Activity - Repeat the records below verbatim and include no pictures.

Record set -
§ §
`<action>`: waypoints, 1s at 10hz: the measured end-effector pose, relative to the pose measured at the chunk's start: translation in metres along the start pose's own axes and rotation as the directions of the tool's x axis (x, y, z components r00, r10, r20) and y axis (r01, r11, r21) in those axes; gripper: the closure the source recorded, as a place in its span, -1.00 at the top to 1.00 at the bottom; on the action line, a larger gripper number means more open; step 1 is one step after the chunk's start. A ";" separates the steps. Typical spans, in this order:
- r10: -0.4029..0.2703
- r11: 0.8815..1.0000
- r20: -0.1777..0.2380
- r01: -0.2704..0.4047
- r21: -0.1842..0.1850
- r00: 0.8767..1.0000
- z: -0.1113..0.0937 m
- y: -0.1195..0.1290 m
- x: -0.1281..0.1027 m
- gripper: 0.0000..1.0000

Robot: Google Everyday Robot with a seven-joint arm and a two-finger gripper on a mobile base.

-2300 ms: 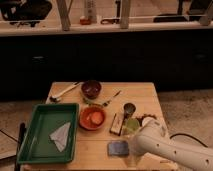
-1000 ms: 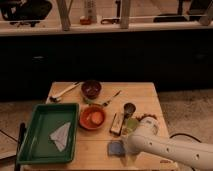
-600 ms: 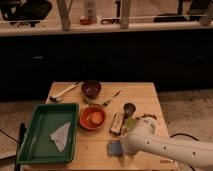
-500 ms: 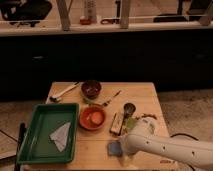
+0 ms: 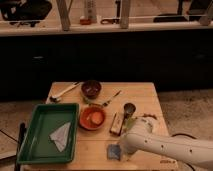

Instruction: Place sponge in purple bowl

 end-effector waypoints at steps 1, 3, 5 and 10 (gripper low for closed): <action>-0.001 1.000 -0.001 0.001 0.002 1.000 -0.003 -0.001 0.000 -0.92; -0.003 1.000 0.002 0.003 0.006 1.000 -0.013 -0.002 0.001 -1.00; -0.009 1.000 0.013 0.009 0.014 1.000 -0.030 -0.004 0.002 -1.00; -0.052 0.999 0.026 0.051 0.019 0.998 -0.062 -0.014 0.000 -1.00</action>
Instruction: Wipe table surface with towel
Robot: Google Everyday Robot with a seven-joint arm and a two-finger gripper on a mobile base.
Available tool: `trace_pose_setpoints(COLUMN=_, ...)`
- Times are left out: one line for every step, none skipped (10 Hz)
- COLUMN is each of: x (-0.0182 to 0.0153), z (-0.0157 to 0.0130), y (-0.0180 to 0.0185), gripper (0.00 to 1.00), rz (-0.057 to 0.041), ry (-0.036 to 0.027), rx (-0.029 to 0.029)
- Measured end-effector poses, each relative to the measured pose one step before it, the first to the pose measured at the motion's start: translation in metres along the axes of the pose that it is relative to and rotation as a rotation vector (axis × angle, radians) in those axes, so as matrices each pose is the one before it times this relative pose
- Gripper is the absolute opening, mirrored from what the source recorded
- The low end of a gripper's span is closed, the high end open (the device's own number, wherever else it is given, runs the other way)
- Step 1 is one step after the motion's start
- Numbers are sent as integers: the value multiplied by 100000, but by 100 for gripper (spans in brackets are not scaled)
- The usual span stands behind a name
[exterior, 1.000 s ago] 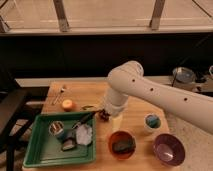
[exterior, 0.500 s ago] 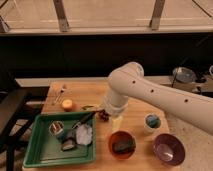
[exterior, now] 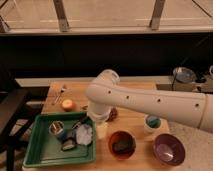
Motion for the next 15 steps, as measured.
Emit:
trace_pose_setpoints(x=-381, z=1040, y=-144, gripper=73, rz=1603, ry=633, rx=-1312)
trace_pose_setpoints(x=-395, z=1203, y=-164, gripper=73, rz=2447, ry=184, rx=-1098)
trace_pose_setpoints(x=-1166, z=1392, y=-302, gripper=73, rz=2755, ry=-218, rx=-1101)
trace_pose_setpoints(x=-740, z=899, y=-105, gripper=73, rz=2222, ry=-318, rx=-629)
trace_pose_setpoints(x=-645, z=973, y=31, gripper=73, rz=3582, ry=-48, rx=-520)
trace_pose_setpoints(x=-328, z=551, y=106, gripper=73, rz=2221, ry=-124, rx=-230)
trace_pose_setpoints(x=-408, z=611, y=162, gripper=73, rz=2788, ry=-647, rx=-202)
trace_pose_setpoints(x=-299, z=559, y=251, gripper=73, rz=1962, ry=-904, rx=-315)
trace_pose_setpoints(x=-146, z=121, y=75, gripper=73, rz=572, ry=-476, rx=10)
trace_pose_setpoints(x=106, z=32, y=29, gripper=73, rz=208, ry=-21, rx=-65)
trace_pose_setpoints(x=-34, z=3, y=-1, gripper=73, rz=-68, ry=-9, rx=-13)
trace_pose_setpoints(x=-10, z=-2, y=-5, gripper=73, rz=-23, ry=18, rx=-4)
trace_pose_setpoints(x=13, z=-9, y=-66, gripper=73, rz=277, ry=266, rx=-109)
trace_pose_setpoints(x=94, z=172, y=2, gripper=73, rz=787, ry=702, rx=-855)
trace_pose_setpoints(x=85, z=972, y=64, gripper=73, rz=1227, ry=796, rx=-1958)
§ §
Response to the task -
`<action>`: waypoints, 1s at 10hz: the measured end-effector pose, relative to the pose measured at the chunk's start: translation in metres along the start pose's own axes and rotation as the directions of the tool's x axis (x, y, z components r00, r10, r20) and y axis (r01, r11, r21) in those axes; gripper: the closure the source recorded, as a place in its span, -1.00 at the top to 1.00 at the bottom; on the action line, a larger gripper number means more open; step 1 is one step after the chunk's start. A ";" separates the steps. Typical spans, in this order:
- r10: -0.4029..0.2703
- r11: 0.8815..1.0000
- r20: -0.1777..0.2380
- r01: -0.2704..0.4047
- r21: -0.1842..0.1850
- r00: 0.8767..1.0000
- z: -0.1113..0.0937 m
- y: -0.1195..0.1290 m
- x: -0.1281..0.1027 m
- gripper: 0.0000..1.0000

Robot: Google Everyday Robot with a seven-joint arm and a two-finger gripper on a mobile base.

-2300 ms: 
-1000 ms: 
-600 ms: 
-500 ms: 
+0 ms: 

Instruction: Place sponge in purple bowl

 end-effector waypoints at steps 1, 3, 5 and 10 (gripper low for closed): <action>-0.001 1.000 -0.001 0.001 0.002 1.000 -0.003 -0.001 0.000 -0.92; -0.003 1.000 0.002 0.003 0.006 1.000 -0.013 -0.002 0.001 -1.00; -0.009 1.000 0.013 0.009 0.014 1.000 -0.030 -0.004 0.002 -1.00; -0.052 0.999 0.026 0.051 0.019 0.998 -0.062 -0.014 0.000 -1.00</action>
Instruction: Wipe table surface with towel
Robot: Google Everyday Robot with a seven-joint arm and a two-finger gripper on a mobile base.
Available tool: `trace_pose_setpoints(COLUMN=_, ...)`
- Times are left out: one line for every step, none skipped (10 Hz)
- COLUMN is each of: x (-0.0182 to 0.0153), z (-0.0157 to 0.0130), y (-0.0180 to 0.0185), gripper (0.00 to 1.00), rz (-0.057 to 0.041), ry (-0.036 to 0.027), rx (-0.029 to 0.029)
- Measured end-effector poses, each relative to the measured pose one step before it, the first to the pose measured at the motion's start: translation in metres along the axes of the pose that it is relative to and rotation as a rotation vector (axis × angle, radians) in those axes, so as matrices each pose is the one before it times this relative pose
- Gripper is the absolute opening, mirrored from what the source recorded
- The low end of a gripper's span is closed, the high end open (the device's own number, wherever else it is given, runs the other way)
- Step 1 is one step after the motion's start
- Numbers are sent as integers: the value multiplied by 100000, but by 100 for gripper (spans in brackets are not scaled)
- The usual span stands behind a name
[exterior, 1.000 s ago] 
[exterior, 0.500 s ago] 
[exterior, now] 
Motion for the next 15 steps, as measured.
Emit:
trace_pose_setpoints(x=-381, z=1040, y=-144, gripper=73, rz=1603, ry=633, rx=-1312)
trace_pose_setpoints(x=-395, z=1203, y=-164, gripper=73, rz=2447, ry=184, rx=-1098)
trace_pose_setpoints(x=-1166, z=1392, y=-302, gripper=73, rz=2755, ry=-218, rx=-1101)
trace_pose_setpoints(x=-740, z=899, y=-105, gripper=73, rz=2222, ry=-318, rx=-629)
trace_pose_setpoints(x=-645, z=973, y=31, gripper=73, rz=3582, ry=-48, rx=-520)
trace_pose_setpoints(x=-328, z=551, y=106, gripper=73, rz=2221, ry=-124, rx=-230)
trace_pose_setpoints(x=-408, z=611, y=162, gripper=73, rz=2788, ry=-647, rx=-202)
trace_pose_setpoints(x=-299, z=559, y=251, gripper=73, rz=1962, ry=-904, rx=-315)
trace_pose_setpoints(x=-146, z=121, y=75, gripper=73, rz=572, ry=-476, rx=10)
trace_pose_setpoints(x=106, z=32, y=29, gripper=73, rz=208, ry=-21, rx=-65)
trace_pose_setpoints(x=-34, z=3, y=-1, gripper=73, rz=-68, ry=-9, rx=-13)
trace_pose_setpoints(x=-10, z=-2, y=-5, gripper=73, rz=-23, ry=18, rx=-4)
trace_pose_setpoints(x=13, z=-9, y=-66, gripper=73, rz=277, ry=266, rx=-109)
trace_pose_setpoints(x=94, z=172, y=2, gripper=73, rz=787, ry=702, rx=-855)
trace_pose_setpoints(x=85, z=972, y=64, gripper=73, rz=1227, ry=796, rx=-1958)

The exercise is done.